* [THE PROBLEM]
Give an exact copy of the lines from the beginning of the listing below to the "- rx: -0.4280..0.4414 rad" line, inclusive.

Top of SOURCE DATA

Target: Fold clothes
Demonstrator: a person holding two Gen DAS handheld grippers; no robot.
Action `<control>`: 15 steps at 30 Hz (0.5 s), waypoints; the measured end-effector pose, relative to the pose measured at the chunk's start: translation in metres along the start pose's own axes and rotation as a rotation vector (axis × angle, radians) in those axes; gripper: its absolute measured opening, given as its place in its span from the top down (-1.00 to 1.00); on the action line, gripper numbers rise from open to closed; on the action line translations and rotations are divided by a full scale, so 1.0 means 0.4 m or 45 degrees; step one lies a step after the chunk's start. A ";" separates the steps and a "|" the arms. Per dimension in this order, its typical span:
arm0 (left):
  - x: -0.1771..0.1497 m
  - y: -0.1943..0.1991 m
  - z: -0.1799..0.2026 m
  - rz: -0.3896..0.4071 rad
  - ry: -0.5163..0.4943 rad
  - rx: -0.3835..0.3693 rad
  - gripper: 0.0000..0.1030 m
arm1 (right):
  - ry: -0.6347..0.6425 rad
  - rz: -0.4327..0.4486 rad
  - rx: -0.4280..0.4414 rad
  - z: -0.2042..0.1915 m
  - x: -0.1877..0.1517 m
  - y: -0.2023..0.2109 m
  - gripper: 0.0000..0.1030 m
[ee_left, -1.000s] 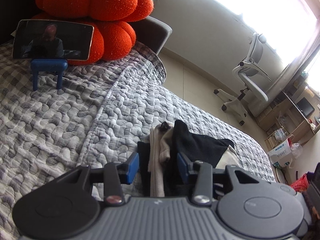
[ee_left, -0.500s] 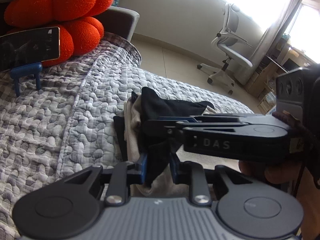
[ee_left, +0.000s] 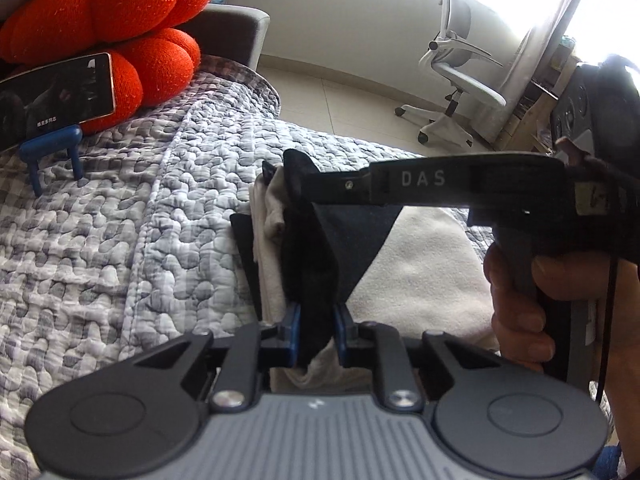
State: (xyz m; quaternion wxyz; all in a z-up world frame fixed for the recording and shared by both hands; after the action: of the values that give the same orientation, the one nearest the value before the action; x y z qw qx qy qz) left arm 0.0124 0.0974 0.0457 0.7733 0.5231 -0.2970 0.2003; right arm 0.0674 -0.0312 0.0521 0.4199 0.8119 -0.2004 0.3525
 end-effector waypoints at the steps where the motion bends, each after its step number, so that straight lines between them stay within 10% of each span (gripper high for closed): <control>1: 0.000 0.000 0.000 0.000 0.001 0.000 0.66 | 0.004 -0.021 0.025 -0.004 -0.001 -0.001 0.69; 5: 0.001 -0.001 -0.001 0.000 0.007 0.000 0.66 | 0.170 -0.055 -0.033 -0.043 -0.016 -0.009 0.33; 10: -0.002 0.001 -0.002 0.001 0.008 -0.002 0.66 | 0.107 -0.010 -0.071 -0.022 -0.012 -0.012 0.88; 15: -0.004 0.004 -0.002 0.000 0.002 -0.004 0.67 | 0.001 0.063 -0.040 -0.002 0.006 0.012 0.91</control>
State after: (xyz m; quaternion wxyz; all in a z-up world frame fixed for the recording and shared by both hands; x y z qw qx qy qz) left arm 0.0105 0.0988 0.0457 0.7744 0.5217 -0.2967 0.2002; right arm 0.0657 -0.0331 0.0569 0.4238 0.7999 -0.2257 0.3599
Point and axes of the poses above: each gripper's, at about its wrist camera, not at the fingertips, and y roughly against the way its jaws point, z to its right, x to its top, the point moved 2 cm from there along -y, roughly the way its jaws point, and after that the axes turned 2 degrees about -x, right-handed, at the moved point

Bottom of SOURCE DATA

* [SOLUTION]
Target: Fold clothes
Demonstrator: a person holding two Gen DAS handheld grippers; no robot.
Action `<control>`: 15 steps at 30 Hz (0.5 s), waypoints; the measured end-effector pose, relative to the pose measured at the chunk's start: translation in metres along the start pose's own axes and rotation as a rotation vector (axis × angle, radians) in those axes; gripper: its absolute measured opening, given as its place in its span from the top down (-1.00 to 1.00); on the action line, gripper numbers rise from open to closed; on the action line translations and rotations are divided by a full scale, so 1.0 means 0.4 m or 45 degrees; step one lies a step after the chunk's start. A ";" separates the steps and a "|" the arms. Per dimension in this order, its typical span:
arm0 (left):
  - x: -0.1771..0.1497 m
  - y: -0.1943..0.1991 m
  - z: -0.1799..0.2026 m
  - rz: -0.3896..0.4071 rad
  - ry: -0.5163..0.4943 rad
  - rx: -0.3835..0.3693 rad
  - gripper: 0.0000..0.1030 m
arm1 (right):
  - ry: -0.6347..0.6425 rad
  - rz: -0.4327..0.4486 rad
  - rx: -0.4280..0.4414 rad

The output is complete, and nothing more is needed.